A verbatim restatement of the data, free of pictures, is what you should output.

+---+

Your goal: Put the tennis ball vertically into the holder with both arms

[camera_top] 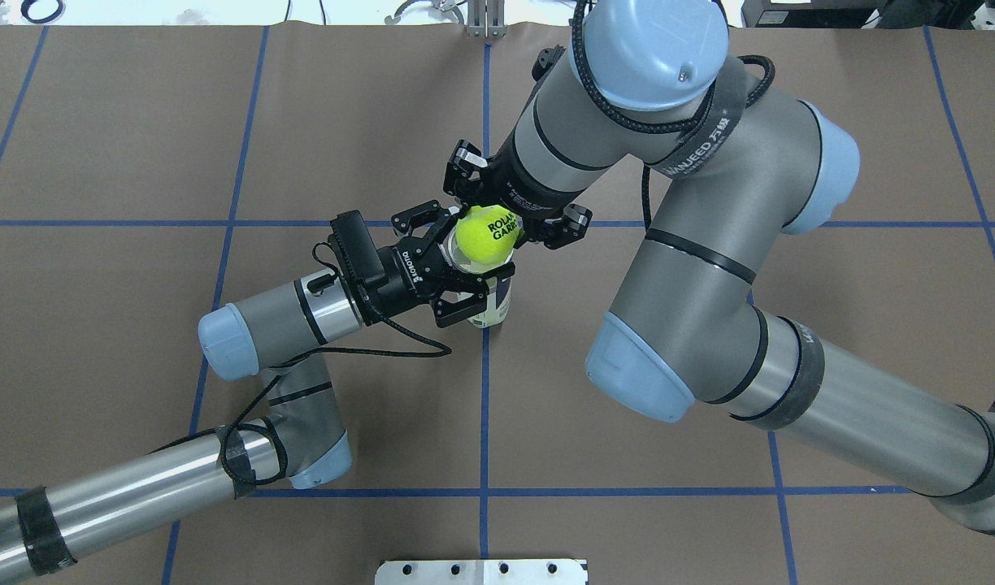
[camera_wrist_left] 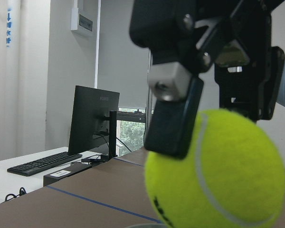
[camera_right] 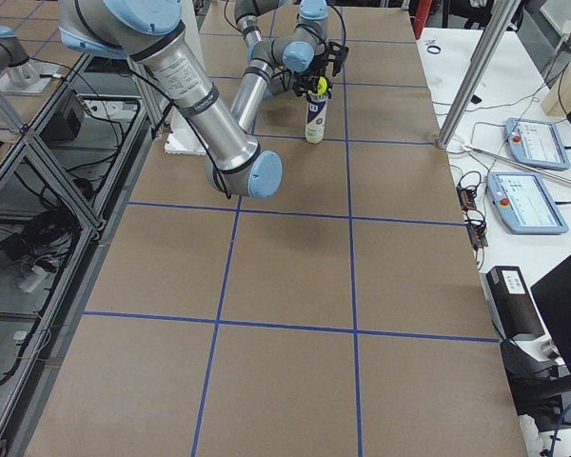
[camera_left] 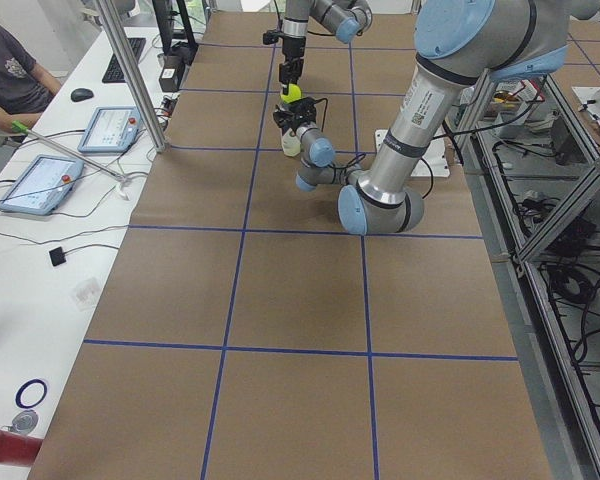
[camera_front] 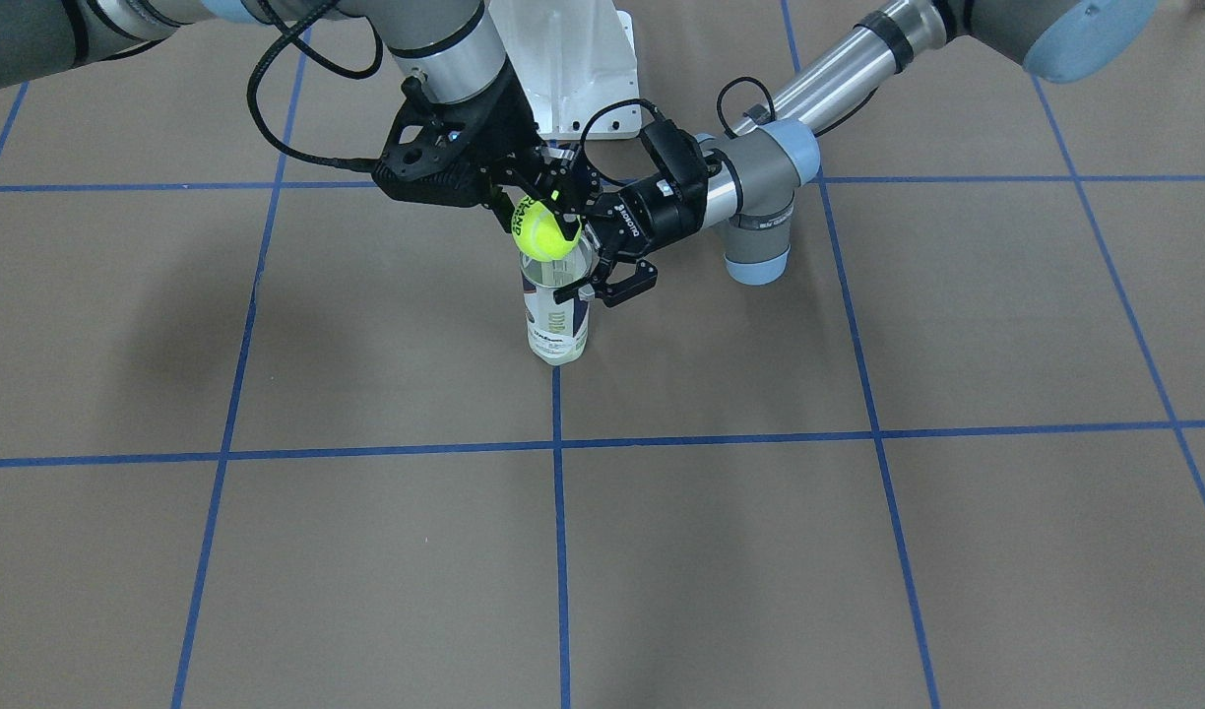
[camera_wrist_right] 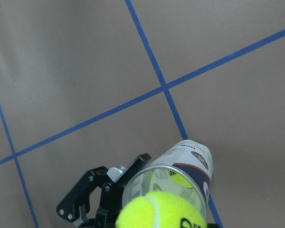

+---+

**Reply to the exercise:**
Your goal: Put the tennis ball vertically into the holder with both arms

[camera_top] 
[camera_wrist_left] 
[camera_right] 
[camera_left] 
[camera_front] 
[camera_wrist_right] 

The exercise concludes with this answer.